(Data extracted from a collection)

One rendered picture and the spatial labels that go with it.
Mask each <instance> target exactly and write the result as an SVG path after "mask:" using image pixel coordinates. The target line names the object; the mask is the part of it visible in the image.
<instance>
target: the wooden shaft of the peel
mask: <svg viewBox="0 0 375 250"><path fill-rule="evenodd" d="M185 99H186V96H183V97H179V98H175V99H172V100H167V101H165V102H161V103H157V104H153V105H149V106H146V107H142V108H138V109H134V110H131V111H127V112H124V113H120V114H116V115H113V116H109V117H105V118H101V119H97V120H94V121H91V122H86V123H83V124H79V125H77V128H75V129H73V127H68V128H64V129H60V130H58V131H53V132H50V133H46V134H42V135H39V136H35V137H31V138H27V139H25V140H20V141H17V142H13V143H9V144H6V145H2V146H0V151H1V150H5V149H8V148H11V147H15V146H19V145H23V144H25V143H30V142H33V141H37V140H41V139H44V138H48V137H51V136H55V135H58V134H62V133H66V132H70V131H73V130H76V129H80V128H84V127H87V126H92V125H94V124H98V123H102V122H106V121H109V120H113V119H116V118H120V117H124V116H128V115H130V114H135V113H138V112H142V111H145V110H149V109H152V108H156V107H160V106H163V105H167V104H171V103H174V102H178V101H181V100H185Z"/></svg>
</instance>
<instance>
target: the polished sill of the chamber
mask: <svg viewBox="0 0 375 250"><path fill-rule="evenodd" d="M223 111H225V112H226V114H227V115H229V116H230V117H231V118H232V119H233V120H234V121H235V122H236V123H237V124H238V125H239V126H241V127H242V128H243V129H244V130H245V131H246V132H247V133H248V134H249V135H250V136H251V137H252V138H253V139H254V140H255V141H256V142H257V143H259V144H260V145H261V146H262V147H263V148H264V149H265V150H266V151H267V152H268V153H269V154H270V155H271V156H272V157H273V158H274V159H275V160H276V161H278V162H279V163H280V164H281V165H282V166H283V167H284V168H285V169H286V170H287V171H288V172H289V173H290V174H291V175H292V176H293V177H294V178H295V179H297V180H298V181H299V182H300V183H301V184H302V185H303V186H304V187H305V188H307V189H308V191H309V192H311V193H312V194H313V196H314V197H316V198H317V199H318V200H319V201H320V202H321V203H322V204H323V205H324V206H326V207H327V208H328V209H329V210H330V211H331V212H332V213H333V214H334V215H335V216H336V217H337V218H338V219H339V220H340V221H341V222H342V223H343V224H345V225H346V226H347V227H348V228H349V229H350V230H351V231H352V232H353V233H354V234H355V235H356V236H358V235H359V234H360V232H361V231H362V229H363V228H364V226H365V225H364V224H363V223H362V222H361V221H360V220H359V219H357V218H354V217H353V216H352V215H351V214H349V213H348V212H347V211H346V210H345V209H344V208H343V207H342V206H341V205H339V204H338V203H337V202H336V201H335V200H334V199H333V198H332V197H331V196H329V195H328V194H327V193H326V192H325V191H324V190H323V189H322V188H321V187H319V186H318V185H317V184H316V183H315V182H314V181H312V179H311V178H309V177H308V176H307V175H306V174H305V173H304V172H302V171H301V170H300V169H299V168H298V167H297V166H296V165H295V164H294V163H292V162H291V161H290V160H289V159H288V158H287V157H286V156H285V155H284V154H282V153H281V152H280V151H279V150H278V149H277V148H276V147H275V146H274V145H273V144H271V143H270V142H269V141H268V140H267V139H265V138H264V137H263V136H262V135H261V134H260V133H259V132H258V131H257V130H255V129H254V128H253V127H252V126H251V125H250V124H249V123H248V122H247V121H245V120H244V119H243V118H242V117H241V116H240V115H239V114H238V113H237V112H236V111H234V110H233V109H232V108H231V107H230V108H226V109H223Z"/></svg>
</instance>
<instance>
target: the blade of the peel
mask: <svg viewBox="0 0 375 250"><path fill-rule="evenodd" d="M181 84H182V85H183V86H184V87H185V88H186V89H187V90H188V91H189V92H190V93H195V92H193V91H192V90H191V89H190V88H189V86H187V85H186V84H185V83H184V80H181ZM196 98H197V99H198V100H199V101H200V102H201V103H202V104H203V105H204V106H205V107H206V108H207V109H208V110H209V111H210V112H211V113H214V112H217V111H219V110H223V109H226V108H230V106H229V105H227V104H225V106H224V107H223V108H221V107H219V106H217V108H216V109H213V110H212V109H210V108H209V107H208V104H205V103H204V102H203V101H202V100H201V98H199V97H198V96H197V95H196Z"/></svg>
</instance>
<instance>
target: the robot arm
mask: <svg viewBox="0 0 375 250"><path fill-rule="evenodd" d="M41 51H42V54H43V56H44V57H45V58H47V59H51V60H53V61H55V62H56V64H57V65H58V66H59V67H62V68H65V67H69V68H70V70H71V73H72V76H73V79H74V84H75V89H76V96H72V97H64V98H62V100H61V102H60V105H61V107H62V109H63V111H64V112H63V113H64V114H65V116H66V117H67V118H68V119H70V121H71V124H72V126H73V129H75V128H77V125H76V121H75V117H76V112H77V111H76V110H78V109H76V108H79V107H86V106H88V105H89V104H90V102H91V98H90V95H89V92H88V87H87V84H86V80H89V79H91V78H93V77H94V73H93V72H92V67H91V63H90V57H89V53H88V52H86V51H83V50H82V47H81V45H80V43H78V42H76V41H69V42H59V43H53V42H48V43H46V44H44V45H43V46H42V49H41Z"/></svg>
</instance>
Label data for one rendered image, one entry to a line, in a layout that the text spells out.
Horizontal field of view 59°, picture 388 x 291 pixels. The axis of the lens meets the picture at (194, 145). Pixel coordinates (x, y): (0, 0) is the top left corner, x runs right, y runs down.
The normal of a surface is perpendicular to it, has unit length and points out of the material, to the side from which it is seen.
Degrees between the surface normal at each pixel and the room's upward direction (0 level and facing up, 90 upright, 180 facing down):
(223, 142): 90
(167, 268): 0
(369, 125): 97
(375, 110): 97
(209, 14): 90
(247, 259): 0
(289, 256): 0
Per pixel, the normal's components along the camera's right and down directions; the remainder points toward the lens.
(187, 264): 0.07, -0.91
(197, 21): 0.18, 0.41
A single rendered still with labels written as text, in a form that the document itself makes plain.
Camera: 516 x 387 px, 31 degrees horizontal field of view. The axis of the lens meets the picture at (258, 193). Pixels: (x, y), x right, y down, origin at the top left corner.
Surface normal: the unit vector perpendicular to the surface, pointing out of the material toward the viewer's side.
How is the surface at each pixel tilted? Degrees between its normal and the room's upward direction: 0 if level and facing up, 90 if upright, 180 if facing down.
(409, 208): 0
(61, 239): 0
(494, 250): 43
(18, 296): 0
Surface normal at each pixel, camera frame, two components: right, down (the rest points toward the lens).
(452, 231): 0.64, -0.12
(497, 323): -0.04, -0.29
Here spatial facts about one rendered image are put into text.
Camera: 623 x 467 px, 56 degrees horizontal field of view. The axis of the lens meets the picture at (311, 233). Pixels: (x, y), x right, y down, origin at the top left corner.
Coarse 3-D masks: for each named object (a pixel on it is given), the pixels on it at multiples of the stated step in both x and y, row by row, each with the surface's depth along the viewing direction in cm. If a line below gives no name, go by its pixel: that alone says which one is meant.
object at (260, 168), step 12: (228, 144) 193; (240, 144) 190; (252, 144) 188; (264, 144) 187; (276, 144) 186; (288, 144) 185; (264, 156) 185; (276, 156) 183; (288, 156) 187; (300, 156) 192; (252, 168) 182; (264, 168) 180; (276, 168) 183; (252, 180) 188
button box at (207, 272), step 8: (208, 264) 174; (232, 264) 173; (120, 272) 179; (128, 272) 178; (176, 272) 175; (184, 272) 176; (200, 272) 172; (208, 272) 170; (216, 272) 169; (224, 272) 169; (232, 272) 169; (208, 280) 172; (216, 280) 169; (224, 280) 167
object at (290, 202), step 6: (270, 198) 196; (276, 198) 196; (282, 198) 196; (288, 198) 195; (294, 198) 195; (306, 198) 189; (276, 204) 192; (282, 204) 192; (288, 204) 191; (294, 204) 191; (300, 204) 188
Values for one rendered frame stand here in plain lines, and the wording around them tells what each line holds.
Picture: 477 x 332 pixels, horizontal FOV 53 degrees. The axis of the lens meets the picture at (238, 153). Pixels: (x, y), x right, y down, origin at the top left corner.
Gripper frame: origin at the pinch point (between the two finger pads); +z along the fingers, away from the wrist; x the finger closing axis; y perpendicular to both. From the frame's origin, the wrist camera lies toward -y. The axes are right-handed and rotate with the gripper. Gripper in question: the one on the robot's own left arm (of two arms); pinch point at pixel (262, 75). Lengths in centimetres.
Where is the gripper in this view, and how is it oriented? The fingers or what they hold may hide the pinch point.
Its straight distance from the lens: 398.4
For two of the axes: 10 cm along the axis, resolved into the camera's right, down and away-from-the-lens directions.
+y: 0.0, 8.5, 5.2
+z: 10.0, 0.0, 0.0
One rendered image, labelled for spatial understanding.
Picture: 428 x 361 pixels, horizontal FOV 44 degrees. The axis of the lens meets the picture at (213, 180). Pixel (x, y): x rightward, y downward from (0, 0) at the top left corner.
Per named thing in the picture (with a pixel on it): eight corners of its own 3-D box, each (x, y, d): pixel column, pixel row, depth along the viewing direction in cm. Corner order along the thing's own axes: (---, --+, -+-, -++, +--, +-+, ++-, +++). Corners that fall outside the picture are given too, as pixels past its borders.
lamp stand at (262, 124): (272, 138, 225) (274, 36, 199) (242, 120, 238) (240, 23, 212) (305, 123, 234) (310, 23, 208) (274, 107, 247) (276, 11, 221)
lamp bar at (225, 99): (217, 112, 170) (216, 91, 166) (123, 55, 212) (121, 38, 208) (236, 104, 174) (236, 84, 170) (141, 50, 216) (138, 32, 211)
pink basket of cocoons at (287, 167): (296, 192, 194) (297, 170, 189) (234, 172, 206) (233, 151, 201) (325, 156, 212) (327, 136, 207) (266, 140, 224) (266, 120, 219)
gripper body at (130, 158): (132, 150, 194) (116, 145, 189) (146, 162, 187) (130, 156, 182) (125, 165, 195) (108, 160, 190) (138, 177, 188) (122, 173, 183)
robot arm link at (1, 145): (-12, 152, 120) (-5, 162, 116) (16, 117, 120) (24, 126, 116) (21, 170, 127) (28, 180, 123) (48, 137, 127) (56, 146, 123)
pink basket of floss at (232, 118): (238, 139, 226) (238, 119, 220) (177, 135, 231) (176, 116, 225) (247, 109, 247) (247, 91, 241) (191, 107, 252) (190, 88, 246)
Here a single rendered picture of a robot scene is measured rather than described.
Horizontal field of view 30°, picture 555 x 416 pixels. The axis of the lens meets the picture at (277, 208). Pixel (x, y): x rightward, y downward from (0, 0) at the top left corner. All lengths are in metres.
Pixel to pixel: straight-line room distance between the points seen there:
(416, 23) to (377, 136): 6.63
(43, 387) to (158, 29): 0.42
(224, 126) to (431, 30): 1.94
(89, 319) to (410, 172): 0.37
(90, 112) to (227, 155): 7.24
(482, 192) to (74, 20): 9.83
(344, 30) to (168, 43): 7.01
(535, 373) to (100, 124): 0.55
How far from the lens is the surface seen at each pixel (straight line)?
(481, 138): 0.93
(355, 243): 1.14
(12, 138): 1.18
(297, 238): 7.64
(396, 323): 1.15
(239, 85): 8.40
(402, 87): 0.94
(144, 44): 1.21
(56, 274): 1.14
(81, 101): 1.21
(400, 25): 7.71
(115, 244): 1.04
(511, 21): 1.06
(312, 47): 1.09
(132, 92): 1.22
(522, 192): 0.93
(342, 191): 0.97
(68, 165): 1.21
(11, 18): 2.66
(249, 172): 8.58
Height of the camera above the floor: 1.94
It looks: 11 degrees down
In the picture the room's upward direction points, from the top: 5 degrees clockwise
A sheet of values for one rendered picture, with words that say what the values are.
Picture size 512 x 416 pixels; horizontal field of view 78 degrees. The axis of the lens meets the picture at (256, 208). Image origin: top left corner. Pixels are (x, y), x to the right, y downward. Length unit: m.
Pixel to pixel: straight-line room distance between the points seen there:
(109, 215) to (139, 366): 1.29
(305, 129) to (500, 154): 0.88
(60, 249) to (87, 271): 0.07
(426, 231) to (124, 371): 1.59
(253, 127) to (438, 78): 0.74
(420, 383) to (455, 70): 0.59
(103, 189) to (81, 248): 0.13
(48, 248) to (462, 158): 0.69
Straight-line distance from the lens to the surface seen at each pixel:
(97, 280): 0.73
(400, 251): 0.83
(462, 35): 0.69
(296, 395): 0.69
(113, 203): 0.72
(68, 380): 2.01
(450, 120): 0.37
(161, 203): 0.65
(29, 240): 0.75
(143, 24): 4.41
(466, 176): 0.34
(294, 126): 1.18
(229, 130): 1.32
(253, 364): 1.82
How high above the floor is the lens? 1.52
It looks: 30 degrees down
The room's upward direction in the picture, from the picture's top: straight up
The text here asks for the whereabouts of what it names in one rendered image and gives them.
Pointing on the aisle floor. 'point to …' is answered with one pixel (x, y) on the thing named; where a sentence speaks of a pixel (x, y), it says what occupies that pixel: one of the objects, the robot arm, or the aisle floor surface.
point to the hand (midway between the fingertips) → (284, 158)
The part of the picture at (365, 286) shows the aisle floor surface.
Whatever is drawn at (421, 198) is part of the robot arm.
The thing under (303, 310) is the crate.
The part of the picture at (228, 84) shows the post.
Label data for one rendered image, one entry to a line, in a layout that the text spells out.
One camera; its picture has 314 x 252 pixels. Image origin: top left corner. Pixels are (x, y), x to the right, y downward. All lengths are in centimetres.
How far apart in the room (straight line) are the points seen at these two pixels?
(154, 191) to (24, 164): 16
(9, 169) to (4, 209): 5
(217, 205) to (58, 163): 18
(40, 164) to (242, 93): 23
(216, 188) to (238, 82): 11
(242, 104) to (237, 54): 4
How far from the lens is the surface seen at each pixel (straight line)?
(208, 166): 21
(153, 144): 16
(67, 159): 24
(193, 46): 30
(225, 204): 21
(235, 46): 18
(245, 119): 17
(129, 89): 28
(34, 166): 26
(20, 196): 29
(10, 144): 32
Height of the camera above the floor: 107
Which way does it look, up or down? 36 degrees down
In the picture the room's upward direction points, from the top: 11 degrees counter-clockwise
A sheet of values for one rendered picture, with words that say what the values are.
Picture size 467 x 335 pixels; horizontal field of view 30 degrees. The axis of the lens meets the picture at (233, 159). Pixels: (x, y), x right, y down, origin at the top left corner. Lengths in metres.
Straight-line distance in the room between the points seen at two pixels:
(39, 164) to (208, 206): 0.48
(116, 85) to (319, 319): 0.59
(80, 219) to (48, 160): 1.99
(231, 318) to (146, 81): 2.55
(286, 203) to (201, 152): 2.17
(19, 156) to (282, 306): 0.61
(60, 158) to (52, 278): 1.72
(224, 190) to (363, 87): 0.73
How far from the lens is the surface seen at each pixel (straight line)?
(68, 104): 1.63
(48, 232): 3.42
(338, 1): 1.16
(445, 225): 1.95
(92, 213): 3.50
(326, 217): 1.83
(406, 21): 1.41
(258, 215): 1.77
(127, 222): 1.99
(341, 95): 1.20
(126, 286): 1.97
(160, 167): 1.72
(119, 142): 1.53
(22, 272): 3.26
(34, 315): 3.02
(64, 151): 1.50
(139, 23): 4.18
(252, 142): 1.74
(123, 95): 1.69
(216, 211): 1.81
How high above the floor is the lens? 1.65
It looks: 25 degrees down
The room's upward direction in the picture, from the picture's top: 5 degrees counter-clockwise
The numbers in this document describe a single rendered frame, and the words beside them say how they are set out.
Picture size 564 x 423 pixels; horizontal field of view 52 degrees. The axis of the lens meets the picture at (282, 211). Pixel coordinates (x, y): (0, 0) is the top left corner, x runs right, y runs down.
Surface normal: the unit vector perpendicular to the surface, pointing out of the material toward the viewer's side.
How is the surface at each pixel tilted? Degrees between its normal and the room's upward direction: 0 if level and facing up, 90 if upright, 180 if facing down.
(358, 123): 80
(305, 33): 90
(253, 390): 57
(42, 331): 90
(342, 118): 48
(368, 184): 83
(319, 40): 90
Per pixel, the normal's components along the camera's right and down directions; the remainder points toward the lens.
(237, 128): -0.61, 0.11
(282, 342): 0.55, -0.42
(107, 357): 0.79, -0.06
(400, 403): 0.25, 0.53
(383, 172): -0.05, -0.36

*About this task:* Among the lines above, find the ones containing "names" and copy them.

*Expected answer:*
Mask each <instance> target exactly and write the result as an SVG path after "mask:" using image pixel coordinates. The target line names the object; the mask is the part of it visible in the image.
The text here asks for the whereabouts of what it names in one rendered image and gives them.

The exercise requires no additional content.